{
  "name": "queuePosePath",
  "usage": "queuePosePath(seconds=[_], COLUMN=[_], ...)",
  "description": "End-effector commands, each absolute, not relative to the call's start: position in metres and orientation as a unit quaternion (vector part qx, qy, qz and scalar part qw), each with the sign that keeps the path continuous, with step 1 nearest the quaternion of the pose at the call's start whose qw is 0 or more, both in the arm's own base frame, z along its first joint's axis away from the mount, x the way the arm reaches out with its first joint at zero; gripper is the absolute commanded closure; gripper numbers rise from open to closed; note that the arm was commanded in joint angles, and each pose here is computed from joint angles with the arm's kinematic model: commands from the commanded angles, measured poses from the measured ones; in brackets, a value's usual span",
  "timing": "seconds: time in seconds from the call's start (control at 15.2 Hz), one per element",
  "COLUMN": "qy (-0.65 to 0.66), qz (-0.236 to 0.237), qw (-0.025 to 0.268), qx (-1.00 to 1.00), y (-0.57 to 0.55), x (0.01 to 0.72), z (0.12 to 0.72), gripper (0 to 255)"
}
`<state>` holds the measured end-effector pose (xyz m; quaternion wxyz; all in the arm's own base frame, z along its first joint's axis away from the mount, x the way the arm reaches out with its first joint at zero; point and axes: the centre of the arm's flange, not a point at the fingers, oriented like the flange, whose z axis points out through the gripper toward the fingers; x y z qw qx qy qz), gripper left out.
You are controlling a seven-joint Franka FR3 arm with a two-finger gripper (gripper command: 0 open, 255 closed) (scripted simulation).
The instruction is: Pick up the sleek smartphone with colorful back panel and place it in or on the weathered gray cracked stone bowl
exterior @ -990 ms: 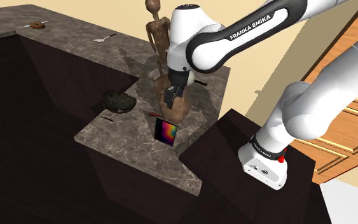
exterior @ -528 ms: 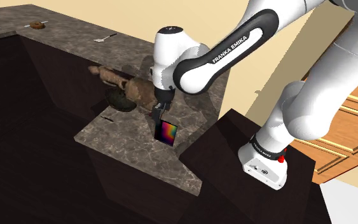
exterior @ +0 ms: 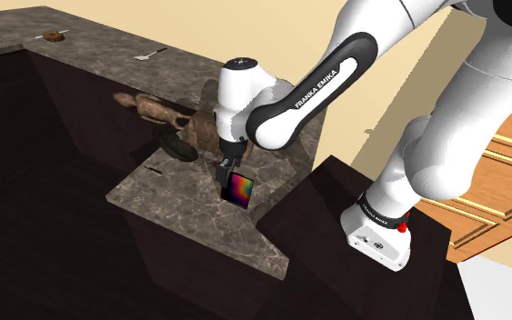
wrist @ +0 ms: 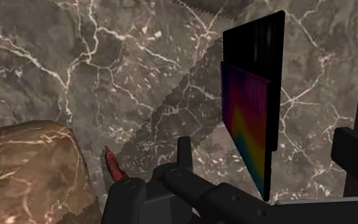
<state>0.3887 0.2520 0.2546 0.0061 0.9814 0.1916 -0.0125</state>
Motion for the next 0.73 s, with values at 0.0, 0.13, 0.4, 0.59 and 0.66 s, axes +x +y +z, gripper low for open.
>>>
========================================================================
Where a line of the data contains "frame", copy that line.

  "description": "End-effector commands, each absolute, not relative to the call's start: position in metres and orientation as a unit quaternion (vector part qx, qy, qz and scalar part qw), each with the sign that keeps the path continuous, with step 1 nearest the quaternion of the pose at the call's start whose qw is 0 or more, both in the arm's own base frame, z along its first joint's axis away from the mount, x the way the arm reaches out with its first joint at zero; gripper is the absolute commanded closure; gripper numbers rise from open to closed; note that the arm was commanded in joint angles, and each pose here is computed from joint angles with the arm's kinematic model: commands from the commanded angles, measured poses from the measured ones; in brackets, a value's usual span",
`<state>` holds the measured end-effector pose (xyz m; quaternion wxyz; all in the arm's own base frame, z along its first joint's axis away from the mount, x the way the arm reaches out with its first joint at zero; point and axes: the centre of the arm's flange, not a point at the fingers, oriented like the flange, whose z axis points out through the gripper toward the fingers; x y z qw qx qy qz), gripper left out.

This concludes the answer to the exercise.